MMNN Investigative Report – July 20, 2025
A bizarre case has captivated the Republic of Mokele Mbembe: a pixelated booty, once floating proudly in the skies, is now gone without a trace. What began as crude sky graffiti has escalated into a full-blown investigation, complete with forensic logs, accusations, and one humble demand: a named piece of dirt.
Where Did the Butt Go?
The disappearance has ignited speculation and drama. Some are calling for justice. Others, relief.
Newt was the first to notice and ask about the disappearance. Rabbi advised, “You should open an investigation. The Chief Justices need something to do.”
His call was immediately answered. Chief Justice Mr. Pibb, Esq.—known for his swift but often dramatic verdicts—reportedly agreed without hesitation. “This is exactly the kind of judicial chaos I live for,” he said, brandishing a gavel carved from dark oak and lava buckets.
The Investigation Heats Up
Chief Justice Mr. Pibb, Esq. promptly launched what he called a “kangaroo court inquiry.” Drawing from server logs, player login times, and an initial statement by EverTrue, who claimed to have last seen the graffiti earlier that evening, Mr. Pibb narrowed the suspects to:
- Rabbi, who logged in for just 10 minutes
- Anakin, who briefly connected due to IP issues
- Newt, who was online at 9:40 p.m.—the last confirmed window before the butt vanished
Meanwhile, Chopper, Warthog, and Simcor had solid alibis, busy working on the Green Bastard Zoo. EverTrue, however, later revised her statement, admitting she couldn’t recall exactly when she last saw that particular butt that was missing. Strangely, she was never listed as a suspect.
A Thunderbolt Twist?
Witness Chopper recalled seeing “3 or 4 blocks flying” near the site and proposed lightning might have struck the art. But Slime confirmed the sculpture was made of terracotta and wool, and only two black wool blocks remain. Fire damage is unlikely—the terracotta would have survived.

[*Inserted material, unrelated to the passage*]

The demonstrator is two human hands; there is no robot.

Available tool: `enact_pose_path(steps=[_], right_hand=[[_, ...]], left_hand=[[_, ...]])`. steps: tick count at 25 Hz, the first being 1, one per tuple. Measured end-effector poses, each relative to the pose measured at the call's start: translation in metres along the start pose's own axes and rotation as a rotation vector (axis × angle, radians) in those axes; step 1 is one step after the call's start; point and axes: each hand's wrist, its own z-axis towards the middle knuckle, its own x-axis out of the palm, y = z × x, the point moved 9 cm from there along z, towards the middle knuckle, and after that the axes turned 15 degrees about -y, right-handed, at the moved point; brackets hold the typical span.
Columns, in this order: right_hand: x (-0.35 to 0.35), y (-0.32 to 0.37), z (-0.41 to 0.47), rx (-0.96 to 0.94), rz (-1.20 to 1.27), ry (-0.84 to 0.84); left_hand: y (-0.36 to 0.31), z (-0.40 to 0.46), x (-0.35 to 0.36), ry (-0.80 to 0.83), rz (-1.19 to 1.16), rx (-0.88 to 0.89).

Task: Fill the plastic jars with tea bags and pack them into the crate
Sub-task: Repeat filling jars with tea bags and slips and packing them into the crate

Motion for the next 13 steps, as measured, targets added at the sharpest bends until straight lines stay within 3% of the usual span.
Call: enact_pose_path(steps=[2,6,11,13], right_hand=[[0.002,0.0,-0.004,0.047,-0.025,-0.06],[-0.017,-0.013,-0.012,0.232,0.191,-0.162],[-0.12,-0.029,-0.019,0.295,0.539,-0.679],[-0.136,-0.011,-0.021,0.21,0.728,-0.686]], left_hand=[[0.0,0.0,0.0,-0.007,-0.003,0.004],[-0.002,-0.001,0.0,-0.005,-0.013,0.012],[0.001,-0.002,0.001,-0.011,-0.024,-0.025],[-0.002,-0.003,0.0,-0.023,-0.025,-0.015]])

So someone, somewhere, deliberately chipped away at the cheeks.
The Victim Speaks: “I Want My Dirt”
After days of speculation, the artist behind the infamous graffiti art, Slime (aka Tony Tony), has stepped forward—not with vengeance, but with a request:
“All I want is a piece of dirt named Booty Killer. The culprit should lose 1 XP level. That’s justice.”
Slime isn’t mad. Just disappointed.
“If they had asked to take it down, I wouldn’t have cared. But to silently erase someone else’s build? That’s not right.”
Courtroom Chaos: DaveGuy in the Hot Seat?
Veteran DaveGuy added fuel to the fire:
“Good riddance,” he said. “I was gonna add censor bars anyway.”
Later, he joked about turning the case into a Waco-style siege, dropped hints, and eventually offered to deliver the named dirt to Slime personally—sparking a wave of accusations.
“Did you just admit to it?” asked Slime.
“Nope,” Dave replied. “But I have plenty of dirt. Thought you’d already decided it was me.”
Chief Pibb responded with a resounding:
“Dave did it. Case closed.”
Was he joking? Was it real? In the Republic of Mokele Mbembe, it’s never entirely clear.
A Question of Justice
At the heart of it all is a community divided. Some called the sky butt an eyesore, others called it art. Some want vengeance; others just want to move on. But Slime’s point remains:
“It doesn’t matter what was destroyed—it matters that it was done without asking.”
BREAKING UPDATE – “Ass Destroyer” Unmasked in Stunning Confession
In a twist that rocked the sky-graffiti community and brought a days-long investigation to an end, Rabbi has stepped forward with a bold, public confession:
“I have a confession. I am the Ass Destroyer.”
The announcement was made during open court proceedings on Discord, where Rabbi not only admitted guilt but also requested a formal sentence—to support his budding rap career.
“Do I get a last meal or anything?” he asked.
Chief Justice Mr. Pibb, Esq., still new to the bench, admitted this was his first major case and turned to veteran Sentinel Hirscivina for guidance.
Sentinel Hirscivina laid it out clearly:
“If we’ve got an admission of guilt and Tony Tony wants to press charges, you pretty much just go to sentencing.”
Slime reiterated his request for 1 dirt block named “Booty Slayer” and tacked on the request for Rabbi’s name to be changed to “Rabbi the Booty Slayer” for one week.
Chief Justice Pibb approved the terms, ruling:
“I find these terms acceptable. @Admin, please change Rabbi’s name, and @Rabbi the Booty Slayer, you have 48 hours to deliver the dirt.”
The Verdict
In the case of The Republic vs. Rabbi the Booty Slayer, the defendant pled guilty to one count of minor griefing. Sentencing was carried out swiftly, and the record has been entered into the official court logs by Sentinel Hirsc.
The case is now closed.
As for Rabbi the Booty Slayer, sources say his mixtape is already in development. Whether the Republic is ready for it… remains to be seen.